Raspberry Pi OS 6.2 Disables Passwordless Sudo by Default for Security
Passwordless Sudo Disabled by Default in New Raspberry Pi OS Installations
The latest release of Raspberry Pi OS, version 6.2, based on the Trixie variant, introduces several changes aimed at enhancing security features.
One notable modification includes disabling passwordless sudo by default on new installations. This decision was made to reduce the risk associated with granting unauthorized users elevated privileges.
In Linux-based systems, there are two primary types of user accounts: administrators and regular users. While administrators have unrestricted access to sensitive areas of the file system, regular users often require administrative permissions to carry out specific tasks.
The sudo utility serves as a bridge between these two categories, allowing users to execute commands with elevated privileges without needing to log in as an administrator.
Security Risks Associated with Passwordless Sudo
However, the configuration of passwordless sudo, which enables users to bypass the authentication requirement for sudo commands, poses a significant security risk if exploited.
Attackers could potentially leverage this feature to compromise the system without being detected.

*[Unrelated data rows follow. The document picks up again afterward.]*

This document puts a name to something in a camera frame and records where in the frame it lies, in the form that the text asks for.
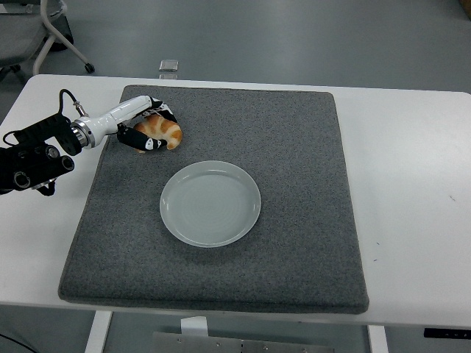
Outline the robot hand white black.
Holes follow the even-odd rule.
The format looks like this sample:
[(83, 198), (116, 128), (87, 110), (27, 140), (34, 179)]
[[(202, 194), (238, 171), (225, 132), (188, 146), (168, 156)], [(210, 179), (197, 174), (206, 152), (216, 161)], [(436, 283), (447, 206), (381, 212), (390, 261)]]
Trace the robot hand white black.
[(177, 148), (183, 132), (167, 104), (151, 96), (126, 100), (95, 118), (81, 118), (77, 123), (84, 131), (84, 147), (98, 146), (106, 135), (115, 135), (120, 143), (140, 153), (165, 146)]

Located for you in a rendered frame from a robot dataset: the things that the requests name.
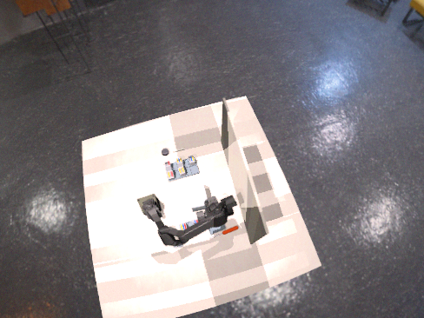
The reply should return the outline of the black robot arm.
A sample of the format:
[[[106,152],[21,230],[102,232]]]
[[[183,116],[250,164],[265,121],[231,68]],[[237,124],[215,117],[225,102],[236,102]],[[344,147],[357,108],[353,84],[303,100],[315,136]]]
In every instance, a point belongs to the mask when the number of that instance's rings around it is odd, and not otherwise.
[[[203,201],[205,207],[207,207],[204,209],[207,217],[205,219],[201,219],[199,222],[196,222],[187,229],[178,230],[164,225],[161,219],[162,214],[157,207],[156,202],[151,199],[142,202],[142,210],[148,219],[155,222],[158,227],[158,235],[160,236],[163,244],[166,246],[177,246],[180,243],[185,244],[191,238],[195,238],[203,231],[224,225],[229,219],[228,209],[238,205],[233,195],[222,199],[221,202],[218,202],[215,196],[211,196],[207,200]],[[179,240],[176,240],[175,236],[178,236]]]

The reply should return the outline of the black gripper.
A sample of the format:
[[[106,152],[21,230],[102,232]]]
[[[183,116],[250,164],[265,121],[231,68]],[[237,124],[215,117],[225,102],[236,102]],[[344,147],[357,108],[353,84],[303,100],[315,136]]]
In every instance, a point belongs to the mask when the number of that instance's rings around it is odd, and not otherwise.
[[[232,216],[232,215],[235,213],[235,211],[234,211],[234,209],[233,209],[233,208],[228,209],[228,212],[229,212],[229,216]],[[204,214],[203,214],[203,213],[204,213]],[[202,210],[202,211],[199,211],[199,212],[196,212],[196,213],[195,213],[195,215],[196,215],[196,219],[197,219],[197,221],[198,221],[198,222],[199,222],[201,219],[205,219],[205,218],[207,217],[206,212],[205,212],[205,211],[203,212],[203,210]]]

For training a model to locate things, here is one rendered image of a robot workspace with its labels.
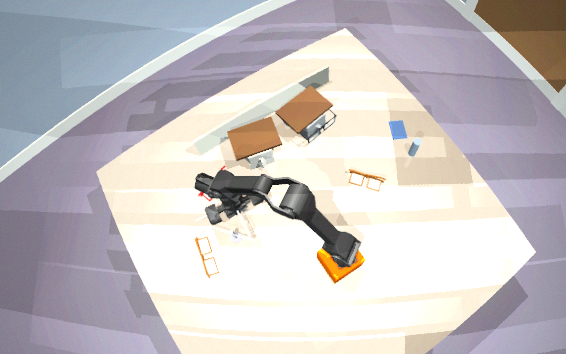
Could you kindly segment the light blue cylinder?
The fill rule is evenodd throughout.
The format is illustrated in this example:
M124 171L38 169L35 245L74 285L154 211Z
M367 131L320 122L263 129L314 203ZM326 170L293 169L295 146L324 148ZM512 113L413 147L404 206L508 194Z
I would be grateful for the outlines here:
M416 156L416 152L419 149L419 145L421 144L421 140L419 138L415 138L413 140L414 142L412 143L412 145L410 146L410 150L408 152L408 154L413 157Z

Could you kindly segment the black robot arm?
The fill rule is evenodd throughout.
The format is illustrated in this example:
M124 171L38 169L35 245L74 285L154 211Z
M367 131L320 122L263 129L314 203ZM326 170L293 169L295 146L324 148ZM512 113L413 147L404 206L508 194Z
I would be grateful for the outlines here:
M357 263L361 241L349 232L338 231L316 208L316 199L309 187L290 177L273 178L260 176L234 176L228 170L219 170L215 177L197 173L194 189L210 199L219 199L225 206L233 206L241 195L256 196L266 201L271 210L291 220L302 221L324 241L322 248L337 263L339 270ZM289 187L279 205L275 206L267 196L273 185ZM357 262L355 262L357 261Z

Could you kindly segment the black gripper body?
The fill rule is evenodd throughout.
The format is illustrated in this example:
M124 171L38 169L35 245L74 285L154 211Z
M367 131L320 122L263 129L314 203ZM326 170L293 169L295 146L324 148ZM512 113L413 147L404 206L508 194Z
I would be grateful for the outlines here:
M243 209L243 207L246 206L246 204L250 203L250 201L251 201L253 206L256 206L256 205L262 203L264 200L261 199L261 198L258 198L256 196L242 197L242 195L241 195L239 200L237 201L237 203L233 206L225 206L223 204L222 205L220 204L216 208L215 203L213 203L213 204L205 207L204 211L207 215L207 218L208 218L210 224L212 226L215 226L222 221L219 213L224 212L227 216L229 216L229 215L233 214L234 212L236 213L236 212L240 211L241 209Z

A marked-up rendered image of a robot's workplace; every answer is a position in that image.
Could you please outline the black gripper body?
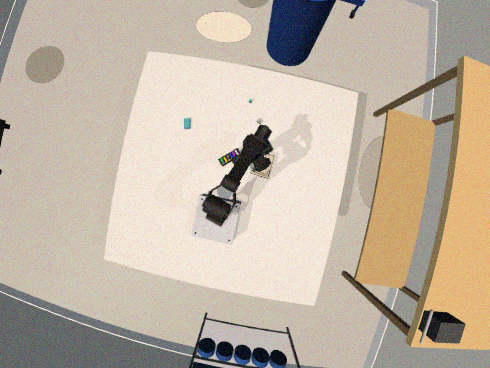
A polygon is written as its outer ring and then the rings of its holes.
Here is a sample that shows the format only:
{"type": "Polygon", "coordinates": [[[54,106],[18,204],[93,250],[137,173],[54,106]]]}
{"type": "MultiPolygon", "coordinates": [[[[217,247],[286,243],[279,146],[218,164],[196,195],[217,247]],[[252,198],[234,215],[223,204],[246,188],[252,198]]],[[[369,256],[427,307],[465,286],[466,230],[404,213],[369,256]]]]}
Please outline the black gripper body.
{"type": "MultiPolygon", "coordinates": [[[[269,139],[267,140],[267,142],[269,142],[269,143],[268,143],[268,145],[267,145],[267,147],[266,147],[266,149],[265,149],[266,154],[268,154],[268,153],[270,153],[270,152],[272,152],[272,151],[273,151],[273,146],[272,146],[272,144],[270,143],[269,139]]],[[[237,162],[237,160],[239,159],[239,157],[240,157],[239,155],[236,155],[236,156],[234,156],[234,157],[231,159],[234,165],[235,165],[235,163],[237,162]]]]}

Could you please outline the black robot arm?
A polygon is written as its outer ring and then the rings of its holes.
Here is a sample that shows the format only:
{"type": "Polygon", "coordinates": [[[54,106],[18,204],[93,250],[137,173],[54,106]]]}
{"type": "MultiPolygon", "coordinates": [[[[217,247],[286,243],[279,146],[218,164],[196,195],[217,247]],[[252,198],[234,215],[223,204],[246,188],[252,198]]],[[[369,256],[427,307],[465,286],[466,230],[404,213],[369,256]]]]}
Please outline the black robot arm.
{"type": "Polygon", "coordinates": [[[206,213],[205,219],[214,223],[215,225],[222,227],[225,220],[227,220],[232,209],[236,204],[236,191],[241,184],[241,179],[250,166],[251,162],[254,164],[255,169],[260,172],[271,164],[269,158],[264,157],[264,150],[269,142],[267,140],[272,134],[272,130],[267,125],[258,127],[256,133],[246,136],[243,140],[243,149],[241,156],[231,169],[231,171],[224,176],[220,185],[210,190],[202,203],[202,212],[206,213]],[[259,157],[260,156],[260,157],[259,157]],[[233,206],[225,201],[214,196],[212,192],[220,186],[233,192],[233,206]],[[231,209],[230,209],[231,208],[231,209]]]}

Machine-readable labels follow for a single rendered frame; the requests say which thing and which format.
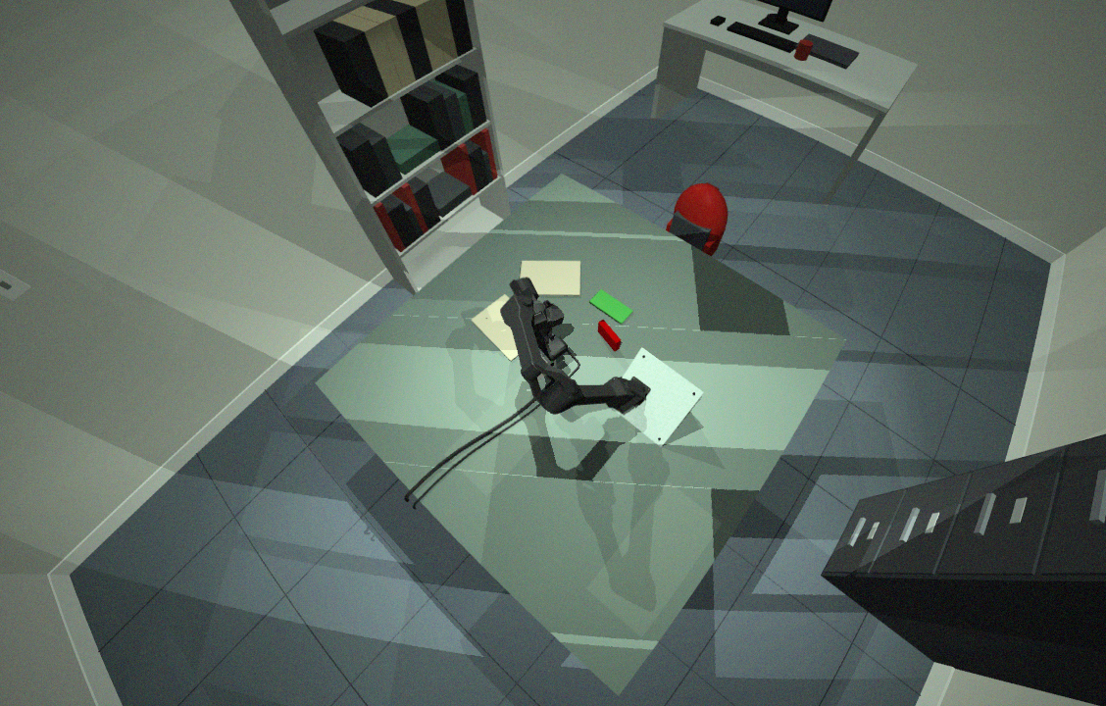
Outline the green flat square plate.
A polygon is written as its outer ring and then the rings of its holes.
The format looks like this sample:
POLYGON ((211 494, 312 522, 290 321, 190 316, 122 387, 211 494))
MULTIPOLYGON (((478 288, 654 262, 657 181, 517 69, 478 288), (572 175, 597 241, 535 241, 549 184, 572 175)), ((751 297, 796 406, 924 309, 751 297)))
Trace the green flat square plate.
POLYGON ((619 299, 613 298, 611 293, 606 293, 603 289, 601 289, 596 295, 589 298, 589 304, 603 310, 607 316, 616 319, 616 321, 620 324, 628 316, 630 316, 632 313, 632 309, 629 307, 624 305, 619 299))

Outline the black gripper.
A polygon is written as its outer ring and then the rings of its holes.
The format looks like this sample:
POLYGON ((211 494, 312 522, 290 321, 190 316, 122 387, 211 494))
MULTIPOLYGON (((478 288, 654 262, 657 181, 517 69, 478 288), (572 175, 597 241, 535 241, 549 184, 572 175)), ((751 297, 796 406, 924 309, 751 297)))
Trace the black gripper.
POLYGON ((556 361, 559 356, 562 356, 562 354, 565 354, 566 350, 568 350, 568 344, 562 338, 556 338, 556 334, 552 333, 552 331, 547 333, 549 323, 550 319, 547 318, 547 323, 545 323, 545 325, 541 328, 533 328, 533 331, 538 341, 538 347, 543 347, 541 350, 543 350, 543 353, 547 356, 547 359, 550 359, 550 361, 556 361))

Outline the beige flat board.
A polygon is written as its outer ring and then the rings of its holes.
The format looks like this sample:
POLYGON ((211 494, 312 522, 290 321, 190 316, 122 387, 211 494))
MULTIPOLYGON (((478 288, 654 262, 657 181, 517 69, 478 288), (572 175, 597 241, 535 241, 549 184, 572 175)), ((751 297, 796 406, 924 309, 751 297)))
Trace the beige flat board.
POLYGON ((538 295, 580 295, 580 261, 522 261, 538 295))

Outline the red rectangular block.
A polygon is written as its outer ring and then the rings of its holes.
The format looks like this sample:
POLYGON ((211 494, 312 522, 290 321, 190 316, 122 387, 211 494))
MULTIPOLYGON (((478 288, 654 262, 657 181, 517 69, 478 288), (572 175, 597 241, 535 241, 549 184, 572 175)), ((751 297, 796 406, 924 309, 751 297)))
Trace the red rectangular block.
POLYGON ((601 333, 601 336, 604 338, 608 344, 611 344, 613 350, 620 349, 620 338, 615 334, 611 325, 607 325, 607 323, 604 322, 604 319, 602 319, 598 323, 598 333, 601 333))

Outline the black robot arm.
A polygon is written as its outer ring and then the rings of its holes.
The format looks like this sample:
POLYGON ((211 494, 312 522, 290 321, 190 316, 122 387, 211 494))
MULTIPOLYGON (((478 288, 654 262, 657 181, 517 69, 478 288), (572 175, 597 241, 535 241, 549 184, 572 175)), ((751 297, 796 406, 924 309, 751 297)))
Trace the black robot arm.
POLYGON ((513 278, 510 281, 513 295, 500 308, 500 314, 507 326, 512 330, 517 340, 519 363, 521 363, 521 375, 529 383, 533 398, 538 401, 545 411, 557 415, 578 405, 607 405, 624 413, 628 408, 641 405, 641 402, 650 387, 644 385, 639 378, 613 377, 603 385, 578 385, 574 378, 570 378, 565 371, 547 365, 541 359, 538 341, 533 328, 541 328, 547 323, 550 328, 561 325, 565 313, 559 310, 556 304, 550 304, 549 300, 538 300, 533 282, 529 277, 513 278), (545 390, 540 390, 538 376, 545 374, 552 378, 557 378, 556 384, 545 390))

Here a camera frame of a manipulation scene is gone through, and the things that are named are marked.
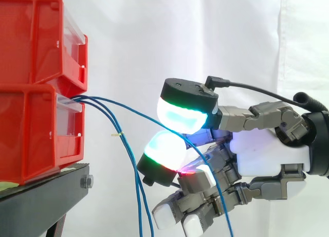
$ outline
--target red storage drawer
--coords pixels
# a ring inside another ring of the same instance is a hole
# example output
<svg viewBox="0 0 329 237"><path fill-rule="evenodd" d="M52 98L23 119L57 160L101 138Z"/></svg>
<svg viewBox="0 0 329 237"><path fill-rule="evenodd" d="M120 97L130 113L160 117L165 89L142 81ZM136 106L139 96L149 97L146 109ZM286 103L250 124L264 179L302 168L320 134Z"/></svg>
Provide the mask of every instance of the red storage drawer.
<svg viewBox="0 0 329 237"><path fill-rule="evenodd" d="M87 37L63 0L0 0L0 83L87 90Z"/></svg>
<svg viewBox="0 0 329 237"><path fill-rule="evenodd" d="M0 181L23 185L83 159L84 105L51 85L0 84Z"/></svg>

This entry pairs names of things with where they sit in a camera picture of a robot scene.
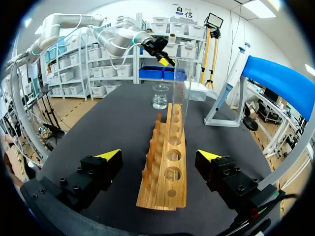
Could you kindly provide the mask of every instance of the hole in rack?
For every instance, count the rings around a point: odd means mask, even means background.
[[[171,149],[166,154],[167,159],[170,161],[179,161],[182,158],[181,153],[176,149]]]
[[[168,167],[164,171],[164,176],[169,181],[178,181],[181,175],[181,170],[175,166]]]
[[[181,143],[181,138],[177,137],[177,136],[171,136],[171,137],[169,137],[168,142],[171,145],[178,145]]]
[[[178,123],[179,122],[179,118],[178,117],[173,117],[173,120],[172,120],[174,123]]]
[[[172,124],[171,128],[170,128],[170,131],[172,133],[177,133],[177,132],[179,132],[179,127],[177,125]]]
[[[171,198],[176,196],[176,191],[174,189],[171,189],[167,192],[167,195]]]

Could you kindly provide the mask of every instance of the blue curved panel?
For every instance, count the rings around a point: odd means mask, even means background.
[[[278,94],[309,121],[315,102],[315,83],[307,77],[283,65],[251,56],[242,75]]]

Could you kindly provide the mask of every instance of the wooden peg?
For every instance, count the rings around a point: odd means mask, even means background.
[[[158,143],[158,130],[157,129],[153,130],[153,139],[156,140]]]
[[[159,128],[161,127],[161,121],[156,120],[156,126],[155,129],[157,129],[159,131]]]
[[[150,173],[152,172],[152,163],[153,163],[152,155],[148,153],[147,154],[147,169]]]
[[[158,120],[159,122],[162,121],[162,114],[161,114],[161,113],[159,113],[159,114],[157,115],[157,120]]]
[[[148,189],[150,189],[150,182],[149,182],[149,171],[148,170],[143,170],[141,172],[142,174],[142,180],[144,183],[144,186]]]
[[[157,141],[155,139],[150,140],[150,154],[152,156],[153,161],[155,160],[155,153],[157,150]]]

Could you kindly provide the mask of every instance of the monitor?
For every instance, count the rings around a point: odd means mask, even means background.
[[[278,95],[271,91],[270,89],[266,88],[265,90],[265,96],[267,96],[269,98],[269,100],[271,100],[272,102],[277,102],[277,99],[278,99]]]

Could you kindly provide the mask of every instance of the black table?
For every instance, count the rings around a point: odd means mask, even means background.
[[[101,191],[82,215],[107,226],[139,233],[216,235],[227,229],[236,217],[217,192],[211,192],[194,166],[197,149],[237,160],[250,177],[259,180],[270,174],[269,165],[243,124],[239,128],[205,126],[203,119],[214,103],[189,101],[185,124],[187,141],[187,207],[176,211],[154,211],[136,207],[141,171],[158,113],[166,120],[167,109],[152,107],[152,85],[123,84],[98,102],[65,135],[40,172],[59,184],[60,177],[76,171],[80,159],[92,154],[121,149],[124,166],[108,191]],[[171,89],[168,94],[171,100]],[[233,119],[234,112],[224,104],[215,118]],[[268,215],[273,223],[280,218],[275,207]]]

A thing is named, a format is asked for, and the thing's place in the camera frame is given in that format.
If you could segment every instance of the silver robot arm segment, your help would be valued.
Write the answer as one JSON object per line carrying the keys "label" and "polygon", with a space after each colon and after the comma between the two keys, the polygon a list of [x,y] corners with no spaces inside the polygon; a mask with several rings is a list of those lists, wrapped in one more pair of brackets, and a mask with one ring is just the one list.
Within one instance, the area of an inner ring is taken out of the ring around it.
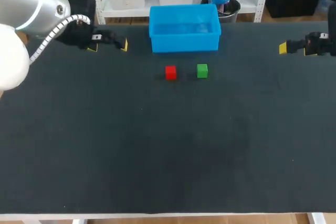
{"label": "silver robot arm segment", "polygon": [[71,13],[68,0],[0,0],[0,24],[46,37]]}

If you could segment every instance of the trash can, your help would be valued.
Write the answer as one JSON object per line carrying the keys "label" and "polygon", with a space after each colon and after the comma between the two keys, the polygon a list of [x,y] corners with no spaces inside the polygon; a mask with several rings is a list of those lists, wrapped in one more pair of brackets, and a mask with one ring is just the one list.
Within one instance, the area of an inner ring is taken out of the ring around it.
{"label": "trash can", "polygon": [[[208,0],[202,0],[201,4],[208,4]],[[220,23],[235,23],[237,20],[238,12],[240,11],[240,3],[236,0],[230,0],[226,4],[226,12],[218,12],[218,18]]]}

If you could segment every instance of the blue plastic bin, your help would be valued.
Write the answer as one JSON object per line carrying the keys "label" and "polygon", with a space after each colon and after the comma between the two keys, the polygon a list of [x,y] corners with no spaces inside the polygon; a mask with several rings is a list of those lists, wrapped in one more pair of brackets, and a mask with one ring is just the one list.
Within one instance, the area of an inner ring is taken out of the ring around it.
{"label": "blue plastic bin", "polygon": [[222,33],[215,5],[153,6],[149,35],[153,52],[217,51]]}

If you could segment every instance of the black mat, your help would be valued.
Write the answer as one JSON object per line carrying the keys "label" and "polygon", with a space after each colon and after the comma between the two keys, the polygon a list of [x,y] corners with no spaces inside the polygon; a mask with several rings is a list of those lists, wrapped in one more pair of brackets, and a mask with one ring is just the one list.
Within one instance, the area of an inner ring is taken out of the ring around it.
{"label": "black mat", "polygon": [[218,52],[173,55],[111,28],[127,54],[54,42],[4,94],[0,213],[336,211],[336,59],[278,55],[326,23],[225,25]]}

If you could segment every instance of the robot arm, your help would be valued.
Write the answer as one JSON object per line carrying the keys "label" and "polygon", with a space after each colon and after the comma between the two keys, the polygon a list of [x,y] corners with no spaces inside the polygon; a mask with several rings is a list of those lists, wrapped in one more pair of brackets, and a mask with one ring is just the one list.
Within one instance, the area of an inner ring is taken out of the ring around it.
{"label": "robot arm", "polygon": [[304,49],[304,55],[322,56],[329,53],[336,56],[336,3],[332,3],[328,9],[328,34],[312,32],[302,40],[287,40],[279,46],[279,53],[293,54],[299,49]]}
{"label": "robot arm", "polygon": [[[95,0],[0,0],[0,91],[20,85],[29,65],[53,38],[81,49],[105,43],[126,50],[126,38],[108,30],[94,31],[95,11]],[[45,38],[30,59],[16,30]]]}

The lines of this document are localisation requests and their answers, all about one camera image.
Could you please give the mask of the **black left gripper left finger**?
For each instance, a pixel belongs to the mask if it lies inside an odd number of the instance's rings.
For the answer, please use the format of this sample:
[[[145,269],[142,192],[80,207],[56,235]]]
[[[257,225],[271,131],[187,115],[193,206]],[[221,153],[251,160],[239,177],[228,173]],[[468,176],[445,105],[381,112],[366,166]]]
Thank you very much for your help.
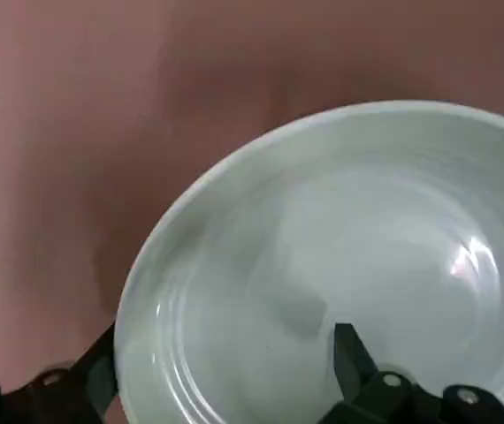
[[[0,386],[0,423],[104,423],[118,396],[111,325],[69,367],[53,367],[16,390]]]

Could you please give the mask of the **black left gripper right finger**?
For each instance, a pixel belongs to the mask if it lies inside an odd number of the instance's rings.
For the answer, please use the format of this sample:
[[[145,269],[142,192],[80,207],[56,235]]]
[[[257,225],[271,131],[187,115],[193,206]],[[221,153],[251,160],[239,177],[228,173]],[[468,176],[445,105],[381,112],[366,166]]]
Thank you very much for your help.
[[[343,399],[322,423],[504,423],[504,405],[487,390],[456,384],[438,397],[403,374],[379,370],[349,323],[334,327],[333,370]]]

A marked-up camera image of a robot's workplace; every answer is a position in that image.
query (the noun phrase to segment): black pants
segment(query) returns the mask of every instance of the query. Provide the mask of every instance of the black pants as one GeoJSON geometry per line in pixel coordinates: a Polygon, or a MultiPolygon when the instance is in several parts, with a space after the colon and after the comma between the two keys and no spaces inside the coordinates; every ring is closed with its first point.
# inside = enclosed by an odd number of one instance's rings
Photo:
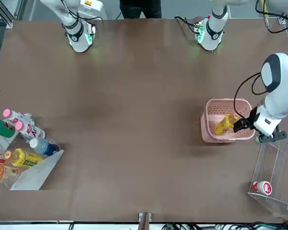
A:
{"type": "Polygon", "coordinates": [[[146,18],[162,18],[161,0],[151,0],[144,6],[132,6],[120,1],[120,10],[124,18],[140,18],[141,12],[146,18]]]}

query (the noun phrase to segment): yellow bottle
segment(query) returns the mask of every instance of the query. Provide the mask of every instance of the yellow bottle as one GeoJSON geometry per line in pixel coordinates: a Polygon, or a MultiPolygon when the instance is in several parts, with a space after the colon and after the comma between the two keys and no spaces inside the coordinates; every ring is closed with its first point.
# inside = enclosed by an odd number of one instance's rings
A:
{"type": "Polygon", "coordinates": [[[7,151],[4,157],[7,161],[10,161],[13,166],[26,168],[30,168],[43,160],[38,154],[27,153],[22,149],[15,149],[14,152],[7,151]]]}
{"type": "Polygon", "coordinates": [[[216,125],[216,135],[224,135],[230,128],[234,127],[234,123],[237,120],[237,115],[226,114],[225,118],[216,125]]]}

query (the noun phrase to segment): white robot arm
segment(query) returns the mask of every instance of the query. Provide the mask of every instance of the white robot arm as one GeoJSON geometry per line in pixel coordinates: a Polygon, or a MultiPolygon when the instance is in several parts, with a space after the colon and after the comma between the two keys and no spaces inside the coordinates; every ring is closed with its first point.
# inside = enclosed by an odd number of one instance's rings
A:
{"type": "Polygon", "coordinates": [[[229,16],[228,5],[242,5],[249,0],[211,0],[212,11],[196,25],[195,39],[205,50],[213,51],[221,42],[224,26],[229,16]]]}
{"type": "Polygon", "coordinates": [[[95,26],[84,19],[106,19],[103,4],[97,0],[40,0],[62,21],[69,43],[78,53],[85,52],[94,41],[95,26]]]}
{"type": "Polygon", "coordinates": [[[260,74],[267,95],[248,118],[234,124],[234,131],[256,129],[260,142],[285,139],[286,132],[279,131],[277,126],[288,115],[288,53],[271,54],[264,61],[260,74]]]}

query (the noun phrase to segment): pink basket
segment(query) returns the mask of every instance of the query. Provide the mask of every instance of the pink basket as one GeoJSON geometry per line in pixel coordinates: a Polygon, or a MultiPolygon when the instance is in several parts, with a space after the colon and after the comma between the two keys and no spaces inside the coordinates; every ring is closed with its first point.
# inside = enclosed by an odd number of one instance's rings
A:
{"type": "MultiPolygon", "coordinates": [[[[236,109],[244,117],[248,117],[252,110],[251,104],[244,99],[236,99],[236,109]]],[[[255,130],[243,129],[234,133],[232,129],[225,135],[215,134],[216,125],[221,122],[226,114],[236,114],[234,111],[234,99],[209,99],[201,117],[202,138],[207,143],[230,143],[236,141],[251,140],[255,136],[255,130]]]]}

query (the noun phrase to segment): blue bottle
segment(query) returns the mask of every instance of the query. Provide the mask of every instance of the blue bottle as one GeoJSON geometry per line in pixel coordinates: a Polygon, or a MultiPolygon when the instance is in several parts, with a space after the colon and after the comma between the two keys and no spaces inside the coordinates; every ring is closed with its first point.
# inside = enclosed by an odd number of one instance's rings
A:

Simon Long, a senior principal software engineer at Raspberry Pi, acknowledged that balancing security measures with usability can be challenging.
He emphasized that the decision to disable passwordless sudo by default aims to strike a delicate balance between enhancing security and minimizing inconveniences for legitimate users.
Changes Introduced in Raspberry Pi OS 6.2
Upon installation of the new Raspberry Pi OS 6.2, users are prompted to enter their current user password to authenticate administrative actions.
This applies not only to terminal commands but also to certain actions within the desktop interface.
If the provided password is accurate, the requested action is executed, whereas an incorrect password results in denial of access.
Reverting to Previous Configuration
Interestingly, users can opt to revert to the previous passwordless sudo configuration via the Control Center’s System tab.
By toggling off “Admin Password,” users can enable passwordless sudo once again, allowing them to execute sudo commands without entering a password in both the terminal and desktop interface.
It is worth noting that this change does not impact existing installations of Raspberry Pi OS, where passwordless sudo remains enabled unless specifically disabled by the user.